Description of the task =>
Return all lines of the listing below that carry the word "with".

Given data =>
Segment Open

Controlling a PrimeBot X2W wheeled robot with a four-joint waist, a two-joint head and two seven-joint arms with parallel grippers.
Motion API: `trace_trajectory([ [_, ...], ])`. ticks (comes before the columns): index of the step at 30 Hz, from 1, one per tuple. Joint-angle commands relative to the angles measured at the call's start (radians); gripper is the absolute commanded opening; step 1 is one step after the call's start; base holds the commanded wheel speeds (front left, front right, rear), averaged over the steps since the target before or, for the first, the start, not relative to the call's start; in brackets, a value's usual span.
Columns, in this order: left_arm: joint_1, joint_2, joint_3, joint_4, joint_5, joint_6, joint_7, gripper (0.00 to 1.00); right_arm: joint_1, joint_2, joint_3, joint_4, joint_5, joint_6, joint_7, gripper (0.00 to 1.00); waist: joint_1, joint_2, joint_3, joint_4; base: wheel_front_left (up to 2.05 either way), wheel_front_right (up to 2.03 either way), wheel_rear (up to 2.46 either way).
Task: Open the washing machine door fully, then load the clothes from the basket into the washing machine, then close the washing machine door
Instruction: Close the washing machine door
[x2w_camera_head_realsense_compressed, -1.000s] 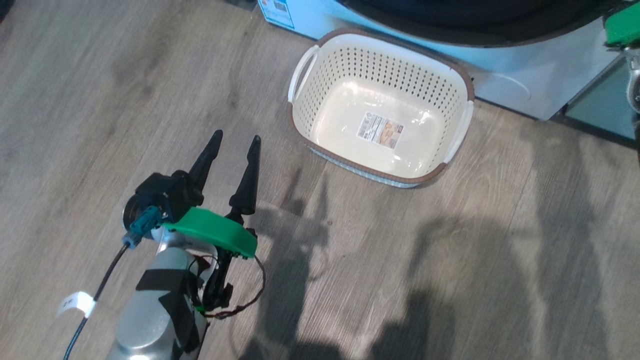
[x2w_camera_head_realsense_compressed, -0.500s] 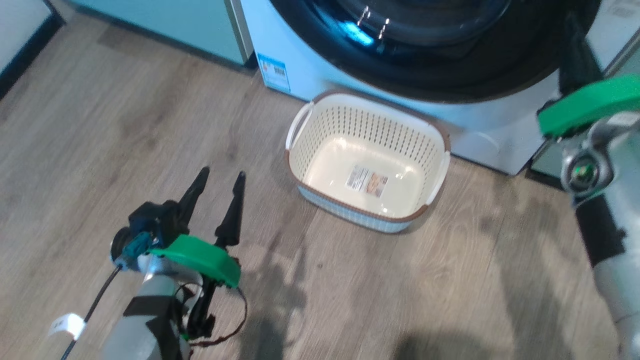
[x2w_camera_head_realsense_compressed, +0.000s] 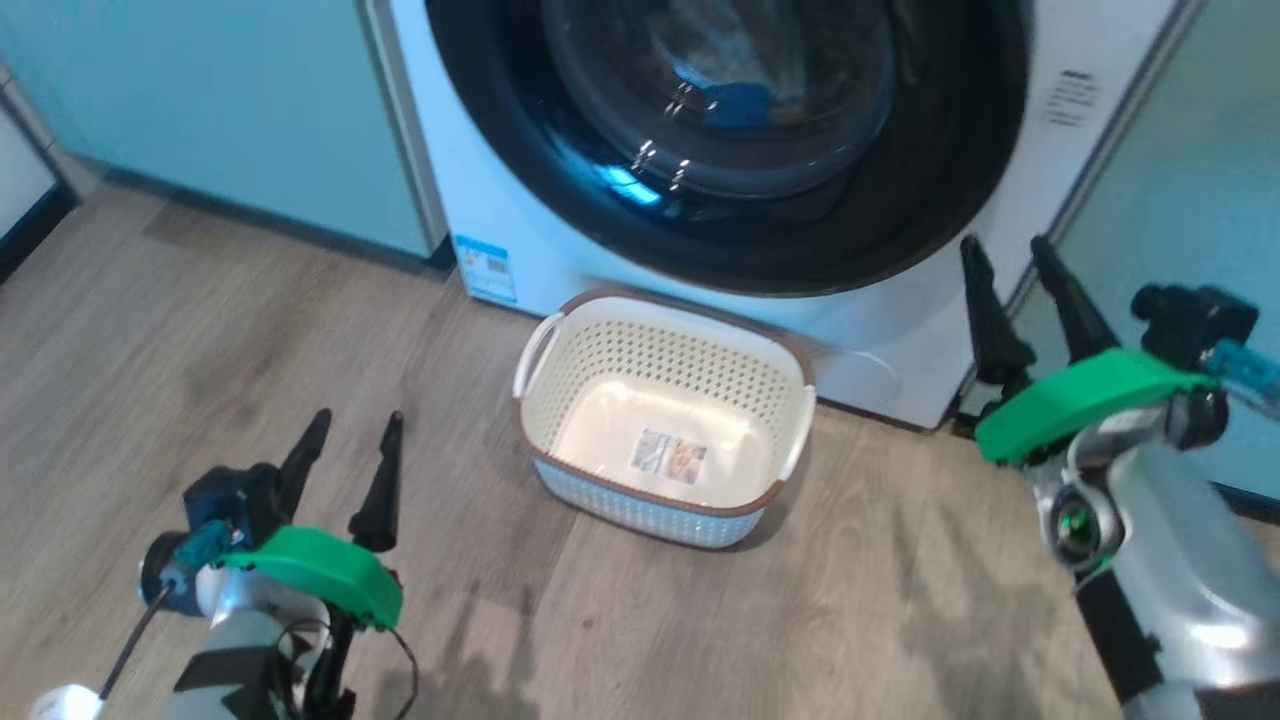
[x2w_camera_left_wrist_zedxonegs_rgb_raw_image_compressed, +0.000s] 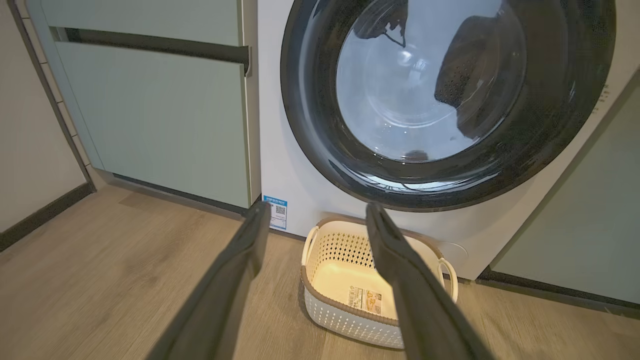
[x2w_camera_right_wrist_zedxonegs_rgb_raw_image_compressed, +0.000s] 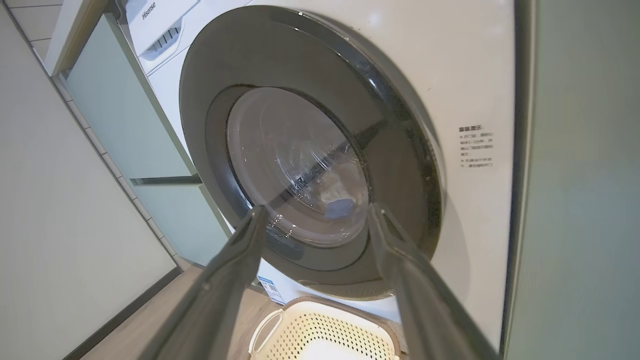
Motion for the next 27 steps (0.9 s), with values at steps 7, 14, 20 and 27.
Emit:
trace_trajectory([
  [7,-0.029,0.064,0.054,-0.034,-0.007,-0.001,-0.006,1.0,0.115,0.021,-0.025,-0.125,-0.054,0.0,-0.007,1.0,0.0001,-0.0001,-0.044,-0.079,0.0,0.0,0.0],
  [14,-0.007,0.099,0.046,-0.05,-0.041,-0.001,-0.006,1.0,0.242,0.022,-0.124,-0.21,-0.113,0.0,-0.007,1.0,0.0001,-0.0001,-0.061,-0.13,0.0,0.0,0.0],
  [20,0.012,0.121,0.027,-0.067,-0.058,-0.001,-0.006,1.0,0.342,0.023,-0.217,-0.272,-0.156,0.0,-0.007,1.0,0.0001,-0.0001,-0.073,-0.174,0.0,0.0,0.0],
  [27,0.02,0.125,0.022,-0.059,-0.081,-0.001,-0.006,1.0,0.436,0.026,-0.257,-0.328,-0.185,0.0,-0.007,1.0,0.0001,-0.0001,-0.083,-0.215,0.0,0.0,0.0],
])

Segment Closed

Response area =>
Controlling a PrimeBot X2W wheeled robot with a four-joint waist, a two-joint head and two seven-joint arms with parallel grippers.
Motion for the next 27 steps (0.9 s), with values at steps 7, 14, 20 and 27.

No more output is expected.